DATA BELOW:
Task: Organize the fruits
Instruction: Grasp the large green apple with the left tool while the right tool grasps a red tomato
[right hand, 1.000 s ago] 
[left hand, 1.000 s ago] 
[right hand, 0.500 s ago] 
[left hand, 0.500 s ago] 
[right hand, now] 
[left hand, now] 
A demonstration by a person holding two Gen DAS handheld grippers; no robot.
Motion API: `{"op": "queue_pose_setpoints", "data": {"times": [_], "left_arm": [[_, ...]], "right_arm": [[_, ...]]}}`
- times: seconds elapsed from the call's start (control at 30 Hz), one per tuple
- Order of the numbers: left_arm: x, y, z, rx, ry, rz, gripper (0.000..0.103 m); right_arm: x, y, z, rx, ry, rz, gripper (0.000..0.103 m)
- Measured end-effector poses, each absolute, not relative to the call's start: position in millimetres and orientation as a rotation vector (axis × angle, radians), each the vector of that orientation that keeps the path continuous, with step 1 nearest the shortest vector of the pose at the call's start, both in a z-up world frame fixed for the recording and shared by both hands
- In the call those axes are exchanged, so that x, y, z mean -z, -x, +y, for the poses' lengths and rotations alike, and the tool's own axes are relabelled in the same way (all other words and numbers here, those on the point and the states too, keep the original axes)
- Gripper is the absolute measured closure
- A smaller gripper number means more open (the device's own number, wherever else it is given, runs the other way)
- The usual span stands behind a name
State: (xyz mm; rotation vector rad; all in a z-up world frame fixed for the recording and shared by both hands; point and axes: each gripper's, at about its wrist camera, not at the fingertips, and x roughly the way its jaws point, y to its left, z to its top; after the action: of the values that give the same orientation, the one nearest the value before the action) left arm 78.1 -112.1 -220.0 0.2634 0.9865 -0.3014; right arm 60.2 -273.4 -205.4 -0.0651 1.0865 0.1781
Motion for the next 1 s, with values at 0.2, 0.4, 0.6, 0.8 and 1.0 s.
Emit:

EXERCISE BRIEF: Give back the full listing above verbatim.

EXERCISE SOLUTION:
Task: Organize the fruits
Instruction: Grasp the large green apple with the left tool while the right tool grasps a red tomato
[right hand, 1.000 s ago] 
[left hand, 1.000 s ago] 
[right hand, 0.500 s ago] 
[left hand, 0.500 s ago] 
[right hand, now] 
[left hand, now] 
A demonstration by a person holding two Gen DAS handheld grippers; no robot.
Motion API: `{"op": "queue_pose_setpoints", "data": {"times": [_], "left_arm": [[_, ...]], "right_arm": [[_, ...]]}}`
- times: seconds elapsed from the call's start (control at 30 Hz), one per tuple
- Order of the numbers: left_arm: x, y, z, rx, ry, rz, gripper (0.000..0.103 m); right_arm: x, y, z, rx, ry, rz, gripper (0.000..0.103 m)
- Measured end-effector poses, each absolute, not relative to the call's start: position in millimetres and orientation as a rotation vector (axis × angle, radians), each the vector of that orientation that keeps the path continuous, with step 1 nearest the shortest vector of the pose at the call's start, both in a z-up world frame fixed for the recording and shared by both hands
- In the call those axes are exchanged, so that x, y, z mean -z, -x, +y, for the poses' lengths and rotations alike, and the tool's own axes are relabelled in the same way (all other words and numbers here, those on the point and the states too, keep the original axes)
- Gripper is the absolute measured closure
- A smaller gripper number means more open (the device's own number, wherever else it is given, runs the other way)
- The usual span stands behind a name
State: (xyz mm; rotation vector rad; all in a z-up world frame fixed for the recording and shared by both hands; point and axes: each gripper's, at about its wrist camera, not at the fingertips, and x roughly the way its jaws point, y to its left, z to its top; after the action: of the values that give the same orientation, the one nearest the value before the action) left arm 78.1 -112.1 -220.0 0.2634 0.9865 -0.3014; right arm 60.2 -273.4 -205.4 -0.0651 1.0865 0.1781
Motion for the next 1 s, with values at 0.2, 0.4, 0.6, 0.8 and 1.0 s.
Emit:

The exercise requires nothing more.